Degrassi is an unproduced Canadian teen drama television series and the intended sixth overall series in the Degrassi franchise created by Kit Hood and Linda Schuyler. Helmed by Lara Azzopardi and Julia Cohen, it was announced in January 2022 as a HBO Max original series which would premiere in early 2023. Had it moved forward, it would have been the sixth main series and second soft reboot since the Netflix production, Degrassi: Next Class, which ended in 2017, and the first series in the franchise to feature no involvement from Linda Schuyler. 

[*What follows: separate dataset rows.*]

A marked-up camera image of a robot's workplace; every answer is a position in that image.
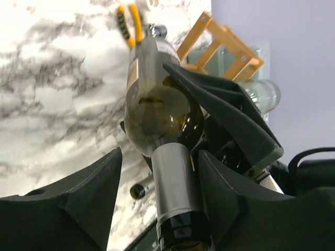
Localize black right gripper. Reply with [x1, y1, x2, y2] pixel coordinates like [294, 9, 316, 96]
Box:
[163, 62, 293, 195]

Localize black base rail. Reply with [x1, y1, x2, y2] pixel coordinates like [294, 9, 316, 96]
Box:
[125, 220, 160, 251]

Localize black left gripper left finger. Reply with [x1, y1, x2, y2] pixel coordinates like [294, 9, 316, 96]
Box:
[1, 148, 122, 250]

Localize silver metal clamp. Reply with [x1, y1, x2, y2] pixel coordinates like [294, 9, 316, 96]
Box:
[147, 24, 168, 39]

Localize round clear glass bottle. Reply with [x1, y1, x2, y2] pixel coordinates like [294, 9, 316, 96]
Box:
[237, 79, 281, 115]

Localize green wine bottle white label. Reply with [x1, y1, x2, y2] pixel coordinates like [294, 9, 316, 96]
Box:
[130, 176, 154, 200]

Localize yellow handled pliers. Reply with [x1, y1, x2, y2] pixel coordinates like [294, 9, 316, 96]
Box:
[117, 4, 144, 50]

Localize wooden wine rack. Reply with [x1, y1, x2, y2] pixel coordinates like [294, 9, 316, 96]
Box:
[176, 10, 265, 82]

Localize green bottle Primitivo label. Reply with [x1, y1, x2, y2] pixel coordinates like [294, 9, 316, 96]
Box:
[124, 37, 211, 250]

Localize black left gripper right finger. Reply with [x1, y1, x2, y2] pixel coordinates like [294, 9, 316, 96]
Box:
[198, 151, 334, 250]

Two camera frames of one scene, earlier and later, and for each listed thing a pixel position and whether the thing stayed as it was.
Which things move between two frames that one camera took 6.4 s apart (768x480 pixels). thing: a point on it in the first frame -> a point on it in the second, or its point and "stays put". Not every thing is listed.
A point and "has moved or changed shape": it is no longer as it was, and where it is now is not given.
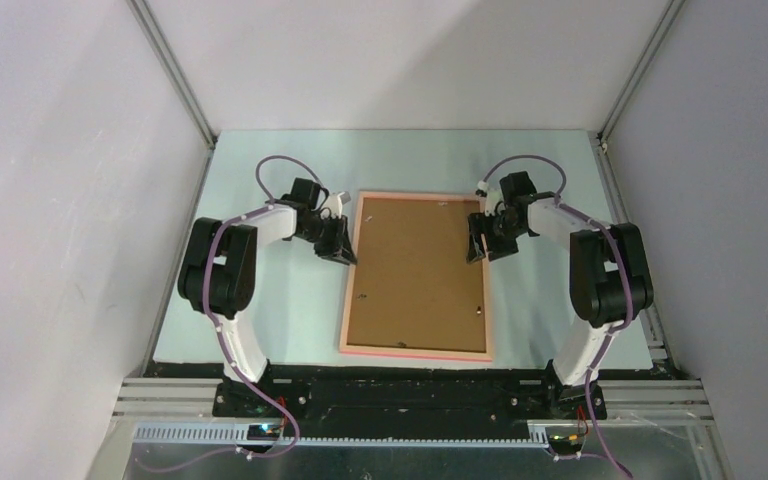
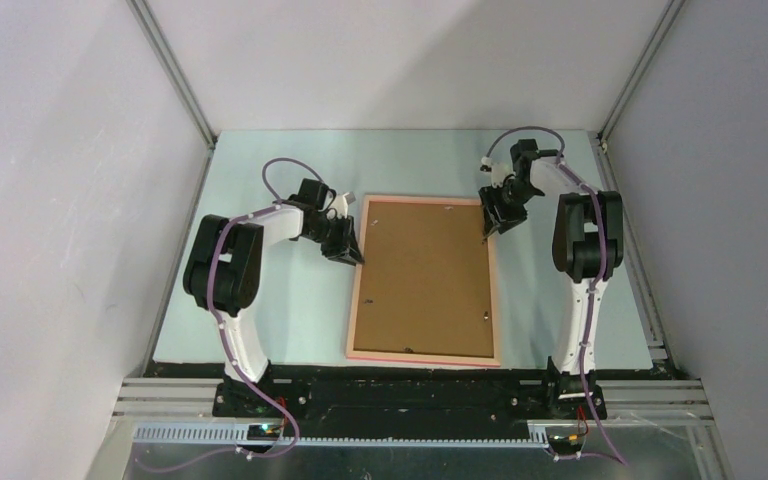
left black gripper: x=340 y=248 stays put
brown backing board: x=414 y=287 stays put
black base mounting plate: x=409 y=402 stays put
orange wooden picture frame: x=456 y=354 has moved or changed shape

As the year progressed, no new details surfaced regarding its development, and the Warner Bros. Discovery merger in April led to rumours of its cancellation. In November that year, it was reported by the Wall Street Journal that the series was not moving forward. WildBrain later released a press statement that indicated their intent to find a new distributor.

Production

Announcement and synopsis
On January 13, 2022, it was announced that HBO Max gave a series order to Degrassi, a revival of the franchise of the same name consisting of 10 hour-long episodes. It was announced for a premiere in 2023. The announcement coincided with the platform's acquisition of all 14 seasons of Degrassi: The Next Generation, the fourth iteration of the franchise. Production was scheduled to begin in Toronto in the summer of 2022. Casting commenced for the series with a search for youth of all backgrounds aged 13 to 20. Filming was expected to begin on July 1, 2022, and end on November 30, 2022. 

The series was being developed by Lara Azzopardi and Julia Cohen, who previously wrote the Degrassi: The Next Generation episode "Heat of the Moment". Linda Schuyler, franchise co-creator, and Stephen Stohn, creative partner on The Next Generation, issued a joint statement confirming that they would not be involved in the new series, stating that the "time is perfect to pass the baton" to Azzopardi and Cohen.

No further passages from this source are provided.